▶ [EXERCISE INSTRUCTIONS] From the first line to the last, write out the data below exactly.
*** Block opens ***
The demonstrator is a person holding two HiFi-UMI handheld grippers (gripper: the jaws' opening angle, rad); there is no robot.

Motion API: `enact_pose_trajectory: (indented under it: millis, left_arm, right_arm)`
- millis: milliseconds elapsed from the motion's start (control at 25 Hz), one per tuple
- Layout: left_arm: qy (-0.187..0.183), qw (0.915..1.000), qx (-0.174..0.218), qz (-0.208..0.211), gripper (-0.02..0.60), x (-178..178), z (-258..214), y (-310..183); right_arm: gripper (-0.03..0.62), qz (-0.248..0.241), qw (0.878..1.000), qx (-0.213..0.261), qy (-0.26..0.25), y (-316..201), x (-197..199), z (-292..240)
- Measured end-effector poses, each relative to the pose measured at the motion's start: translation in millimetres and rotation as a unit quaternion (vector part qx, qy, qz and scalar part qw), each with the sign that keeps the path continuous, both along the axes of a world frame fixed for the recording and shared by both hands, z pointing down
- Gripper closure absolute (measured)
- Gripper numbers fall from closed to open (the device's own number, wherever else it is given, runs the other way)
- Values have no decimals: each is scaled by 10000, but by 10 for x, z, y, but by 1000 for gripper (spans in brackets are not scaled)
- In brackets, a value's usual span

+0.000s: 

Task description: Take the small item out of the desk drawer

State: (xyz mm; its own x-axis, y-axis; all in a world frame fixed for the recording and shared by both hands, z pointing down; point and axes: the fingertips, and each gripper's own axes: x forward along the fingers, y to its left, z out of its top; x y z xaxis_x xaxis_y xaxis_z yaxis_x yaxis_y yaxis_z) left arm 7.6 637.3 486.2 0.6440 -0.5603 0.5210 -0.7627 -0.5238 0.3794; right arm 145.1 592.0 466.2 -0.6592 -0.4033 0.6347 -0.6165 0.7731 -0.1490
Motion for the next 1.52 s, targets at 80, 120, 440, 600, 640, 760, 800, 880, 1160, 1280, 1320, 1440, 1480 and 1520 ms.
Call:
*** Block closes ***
▶ [OUTPUT BELOW]
The demonstrator is a person holding two HiFi-UMI handheld grippers (gripper: the jaws' opening angle, rad); there is no robot.

Motion API: `enact_pose_trajectory: (indented under it: millis, left_arm, right_arm)`
- millis: milliseconds elapsed from the motion's start (control at 25 Hz), one per tuple
- Layout: left_arm: qy (-0.187..0.183), qw (0.915..1.000), qx (-0.174..0.218), qz (-0.208..0.211), gripper (-0.02..0.60), x (-178..178), z (-258..214), y (-310..183); right_arm: gripper (-0.03..0.62), qz (-0.248..0.241), qw (0.878..1.000), qx (-0.213..0.261), qy (-0.26..0.25), y (-316..201), x (-197..199), z (-292..240)
- Measured end-effector poses, each relative to the pose measured at the motion's start: translation in millimetres and rotation as a unit quaternion (vector part qx, qy, qz and scalar part qw), each with the sign that keeps the path continuous, both along the axes of a world frame fixed for the recording and shared by both hands, z pointing down
- Gripper closure absolute (measured)
- Gripper numbers fall from closed to open (the device's own number, wherever else it is given, runs the other way)
- Values have no decimals: each is scaled by 10000, but by 10 for x, z, y, but by 1000 for gripper (spans in brackets are not scaled)
- In brackets, a value's usual span

+0.000s: 

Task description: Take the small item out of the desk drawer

State: (xyz mm; its own x-axis, y-axis; all in a world frame fixed for the recording and shared by both hands, z pointing down; point and axes: the fingertips, and each gripper's own axes: x forward along the fingers, y to its left, z out of its top; x y z xaxis_x xaxis_y xaxis_z yaxis_x yaxis_y yaxis_z) left arm 7.6 637.3 486.2 0.6440 -0.5603 0.5210 -0.7627 -0.5238 0.3794; right arm 145.1 592.0 466.2 -0.6592 -0.4033 0.6347 -0.6165 0.7731 -0.1490
Motion for the next 1.52 s, targets at 80, 120, 440, 600, 640, 760, 800, 880, 1160, 1280, 1320, 1440, 1480 and 1520 ms.
Call:

No more work is needed on this answer.